---------- The records ----------

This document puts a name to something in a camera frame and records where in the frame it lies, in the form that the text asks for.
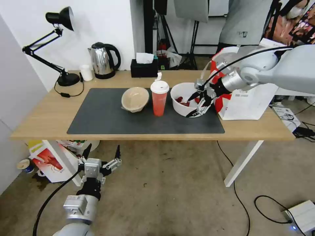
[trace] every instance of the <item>white cup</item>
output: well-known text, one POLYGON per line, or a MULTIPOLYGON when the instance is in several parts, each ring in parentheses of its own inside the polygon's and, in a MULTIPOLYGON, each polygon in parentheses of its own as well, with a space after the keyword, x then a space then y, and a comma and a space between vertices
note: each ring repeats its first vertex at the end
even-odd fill
POLYGON ((85 81, 93 79, 92 71, 89 65, 80 65, 80 71, 85 81))

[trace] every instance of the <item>black desk mat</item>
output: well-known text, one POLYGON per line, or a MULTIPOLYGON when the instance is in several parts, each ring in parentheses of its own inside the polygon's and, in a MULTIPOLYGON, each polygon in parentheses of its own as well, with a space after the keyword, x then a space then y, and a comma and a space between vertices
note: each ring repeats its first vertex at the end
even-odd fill
POLYGON ((179 115, 167 95, 164 115, 153 114, 150 99, 142 111, 131 113, 121 109, 126 88, 92 88, 72 121, 67 134, 195 134, 224 133, 221 122, 211 107, 196 118, 179 115))

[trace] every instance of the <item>paper bowl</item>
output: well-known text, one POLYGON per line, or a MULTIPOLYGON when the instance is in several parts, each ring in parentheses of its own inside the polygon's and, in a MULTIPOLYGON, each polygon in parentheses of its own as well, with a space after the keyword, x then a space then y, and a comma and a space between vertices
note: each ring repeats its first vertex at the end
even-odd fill
POLYGON ((195 84, 194 83, 181 83, 181 84, 177 84, 175 85, 172 89, 171 89, 171 98, 172 98, 172 102, 173 102, 173 108, 174 110, 182 115, 182 116, 187 116, 190 112, 194 111, 198 104, 195 102, 195 100, 191 100, 190 101, 190 106, 186 107, 180 103, 178 103, 176 101, 176 99, 178 97, 183 97, 183 101, 187 101, 188 98, 190 98, 190 96, 196 92, 197 90, 195 89, 195 84))
POLYGON ((132 113, 141 111, 148 101, 149 92, 141 87, 130 88, 121 97, 122 107, 132 113))

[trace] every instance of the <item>electric kettle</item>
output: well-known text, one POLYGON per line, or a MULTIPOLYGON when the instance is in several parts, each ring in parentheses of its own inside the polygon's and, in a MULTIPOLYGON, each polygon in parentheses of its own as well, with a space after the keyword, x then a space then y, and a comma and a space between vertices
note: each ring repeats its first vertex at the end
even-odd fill
POLYGON ((97 42, 88 48, 88 51, 90 53, 95 77, 98 79, 112 78, 121 63, 120 54, 117 48, 111 44, 97 42), (118 62, 116 65, 114 65, 110 51, 114 51, 117 56, 118 62))

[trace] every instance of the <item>kettle handle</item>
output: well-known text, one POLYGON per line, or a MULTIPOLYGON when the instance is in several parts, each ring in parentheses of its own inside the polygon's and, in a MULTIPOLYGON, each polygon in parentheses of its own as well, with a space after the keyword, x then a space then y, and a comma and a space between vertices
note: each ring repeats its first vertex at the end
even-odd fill
POLYGON ((120 54, 119 54, 119 51, 118 49, 114 46, 114 45, 111 45, 111 44, 104 44, 104 47, 106 49, 106 51, 108 51, 108 56, 109 56, 109 60, 110 60, 110 64, 112 64, 113 66, 113 69, 114 70, 118 70, 118 68, 120 67, 120 64, 121 64, 121 58, 120 58, 120 54), (111 55, 111 53, 109 51, 114 51, 116 56, 117 56, 117 64, 114 65, 114 60, 113 60, 113 57, 111 55))

----------

Work to be completed =
Within the listing above, filter for lines holding the string "trace" and copy each one.

Output =
[trace] every instance of the <item>white cup</item>
[trace] every instance of the <item>black desk mat</item>
[trace] every instance of the <item>paper bowl</item>
[trace] every instance of the <item>electric kettle</item>
[trace] every instance of the <item>kettle handle</item>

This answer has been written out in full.